There used to be an exception to the code, that said that a sump pump didn't have to be on a GFCI if it was on a dedicated circuit, and it was connected using a single receptacle*. And by "single receptacle" they meant a non-duplex receptacle. One like this...
With that said, "officially" there should be no problem with having a sump pump on a GFCI circuit. Unofficially, there are sometimes problems with sump pumps on GFCI circuits. The manufacturers are supposed to reduce or eliminate any leakage current, However, nobody sent the memo to manufacturers so they don't always get it right. Because of this, you may find that a sump pump does trip a GFCI from time to time.
If the GFCI was tripping every time, and immediately. You'll want to first verify that:
- There is not a ground-fault in the sump pump.
- The GFCI wiring is correct.
- The GFCI is not faulty.
- The GFCI was manufactured within the past 3-4 years.

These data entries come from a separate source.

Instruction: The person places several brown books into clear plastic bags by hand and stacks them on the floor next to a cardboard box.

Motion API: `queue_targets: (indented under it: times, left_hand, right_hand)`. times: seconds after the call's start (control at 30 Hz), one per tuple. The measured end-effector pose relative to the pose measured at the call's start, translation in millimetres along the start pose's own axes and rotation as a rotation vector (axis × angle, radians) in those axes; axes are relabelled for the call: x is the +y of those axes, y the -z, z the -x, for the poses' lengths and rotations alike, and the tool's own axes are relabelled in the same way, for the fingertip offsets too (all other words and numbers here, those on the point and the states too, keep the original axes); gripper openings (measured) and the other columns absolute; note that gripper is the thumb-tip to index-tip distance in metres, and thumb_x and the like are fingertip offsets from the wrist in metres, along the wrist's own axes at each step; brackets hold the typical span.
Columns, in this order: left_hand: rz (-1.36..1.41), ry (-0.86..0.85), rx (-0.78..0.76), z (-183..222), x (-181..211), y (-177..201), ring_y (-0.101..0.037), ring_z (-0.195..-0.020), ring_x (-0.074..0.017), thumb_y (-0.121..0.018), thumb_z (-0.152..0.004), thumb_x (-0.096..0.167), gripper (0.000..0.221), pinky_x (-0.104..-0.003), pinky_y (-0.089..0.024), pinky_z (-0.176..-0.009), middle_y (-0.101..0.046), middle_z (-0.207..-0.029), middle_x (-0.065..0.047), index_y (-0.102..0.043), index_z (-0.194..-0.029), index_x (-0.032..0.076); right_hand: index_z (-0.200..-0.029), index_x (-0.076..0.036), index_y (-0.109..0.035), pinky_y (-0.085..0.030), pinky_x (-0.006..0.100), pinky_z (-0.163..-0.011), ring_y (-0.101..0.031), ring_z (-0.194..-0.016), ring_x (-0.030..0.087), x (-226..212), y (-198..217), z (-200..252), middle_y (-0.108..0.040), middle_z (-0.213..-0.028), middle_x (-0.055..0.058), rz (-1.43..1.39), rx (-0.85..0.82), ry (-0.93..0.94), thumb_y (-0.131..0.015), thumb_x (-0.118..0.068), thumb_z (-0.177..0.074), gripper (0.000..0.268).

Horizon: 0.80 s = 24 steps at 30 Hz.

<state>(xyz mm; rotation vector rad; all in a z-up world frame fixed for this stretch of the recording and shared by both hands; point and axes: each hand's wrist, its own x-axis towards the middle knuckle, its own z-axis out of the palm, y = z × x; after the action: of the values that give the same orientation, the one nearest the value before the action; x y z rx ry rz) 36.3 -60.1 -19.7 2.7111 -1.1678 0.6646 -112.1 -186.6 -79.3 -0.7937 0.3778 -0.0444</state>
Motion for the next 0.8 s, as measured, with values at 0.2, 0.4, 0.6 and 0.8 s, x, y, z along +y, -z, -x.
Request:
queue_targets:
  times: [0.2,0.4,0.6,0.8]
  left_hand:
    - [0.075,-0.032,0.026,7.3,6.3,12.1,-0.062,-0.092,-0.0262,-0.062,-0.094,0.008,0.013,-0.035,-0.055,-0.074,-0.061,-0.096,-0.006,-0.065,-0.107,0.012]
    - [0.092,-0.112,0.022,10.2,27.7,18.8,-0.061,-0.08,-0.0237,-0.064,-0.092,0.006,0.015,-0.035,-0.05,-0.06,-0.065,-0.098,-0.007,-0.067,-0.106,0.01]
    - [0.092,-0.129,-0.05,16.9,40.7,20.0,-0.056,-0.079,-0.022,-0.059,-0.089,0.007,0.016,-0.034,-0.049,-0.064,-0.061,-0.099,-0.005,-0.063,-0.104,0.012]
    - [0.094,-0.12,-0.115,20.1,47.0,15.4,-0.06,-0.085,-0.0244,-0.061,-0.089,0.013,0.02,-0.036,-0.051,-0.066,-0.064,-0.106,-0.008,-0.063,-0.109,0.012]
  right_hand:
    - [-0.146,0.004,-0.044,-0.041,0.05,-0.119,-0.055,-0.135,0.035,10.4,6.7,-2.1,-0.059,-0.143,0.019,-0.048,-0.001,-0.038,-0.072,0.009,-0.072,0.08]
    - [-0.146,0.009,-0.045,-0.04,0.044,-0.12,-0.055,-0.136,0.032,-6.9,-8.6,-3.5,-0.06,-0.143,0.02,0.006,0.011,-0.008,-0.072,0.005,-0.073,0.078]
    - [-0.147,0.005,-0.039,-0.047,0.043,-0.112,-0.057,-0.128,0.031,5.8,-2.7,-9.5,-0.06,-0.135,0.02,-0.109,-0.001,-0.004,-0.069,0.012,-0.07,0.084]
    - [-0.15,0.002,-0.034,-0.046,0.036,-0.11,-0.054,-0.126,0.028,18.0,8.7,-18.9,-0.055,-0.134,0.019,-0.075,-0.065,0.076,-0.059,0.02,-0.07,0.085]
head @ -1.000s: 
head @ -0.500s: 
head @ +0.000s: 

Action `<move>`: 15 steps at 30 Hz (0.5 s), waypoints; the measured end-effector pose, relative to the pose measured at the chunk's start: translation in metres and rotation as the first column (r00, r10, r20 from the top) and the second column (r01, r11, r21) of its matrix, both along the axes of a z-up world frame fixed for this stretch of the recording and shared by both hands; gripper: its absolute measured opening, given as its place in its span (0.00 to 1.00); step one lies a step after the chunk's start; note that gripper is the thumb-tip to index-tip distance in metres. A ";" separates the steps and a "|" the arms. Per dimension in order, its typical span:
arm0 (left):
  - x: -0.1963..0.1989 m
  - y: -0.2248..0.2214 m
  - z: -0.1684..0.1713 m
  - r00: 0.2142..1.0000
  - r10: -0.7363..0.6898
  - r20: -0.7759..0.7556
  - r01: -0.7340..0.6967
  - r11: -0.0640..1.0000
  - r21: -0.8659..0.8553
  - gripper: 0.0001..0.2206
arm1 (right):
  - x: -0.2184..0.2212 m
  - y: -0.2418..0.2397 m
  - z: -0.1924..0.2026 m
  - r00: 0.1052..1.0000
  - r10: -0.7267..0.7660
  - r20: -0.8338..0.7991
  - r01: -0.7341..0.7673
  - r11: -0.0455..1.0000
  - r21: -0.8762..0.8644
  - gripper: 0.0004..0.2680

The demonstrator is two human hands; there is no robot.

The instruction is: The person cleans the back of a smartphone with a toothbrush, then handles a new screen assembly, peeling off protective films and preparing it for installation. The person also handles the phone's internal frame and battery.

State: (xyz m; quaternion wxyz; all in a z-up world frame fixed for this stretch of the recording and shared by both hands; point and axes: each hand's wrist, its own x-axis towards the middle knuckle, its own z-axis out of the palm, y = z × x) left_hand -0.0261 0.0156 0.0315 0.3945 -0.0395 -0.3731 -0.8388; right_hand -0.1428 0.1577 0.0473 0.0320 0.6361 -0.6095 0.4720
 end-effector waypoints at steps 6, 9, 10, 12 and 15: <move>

- The GFCI is rated for the proper current draw.
- The circuit wiring is correct.
If all of this checks out, you may wan to consider using a single receptacle to connect the sump pump. While it's not up to code, a slight electric shock hazard may be preferable to a flooded house. Though a house flooded with electrified water, might not be the best thing ever.
It is not safe, or up to current code to install a sump pump using a non-GFCI receptacle. And I am not telling you to do so.
I will say that a sump pump installation does not require the circuit to which the pump is connected to be upgraded, if the pump is connected to the circuit in a cord and plug configuration.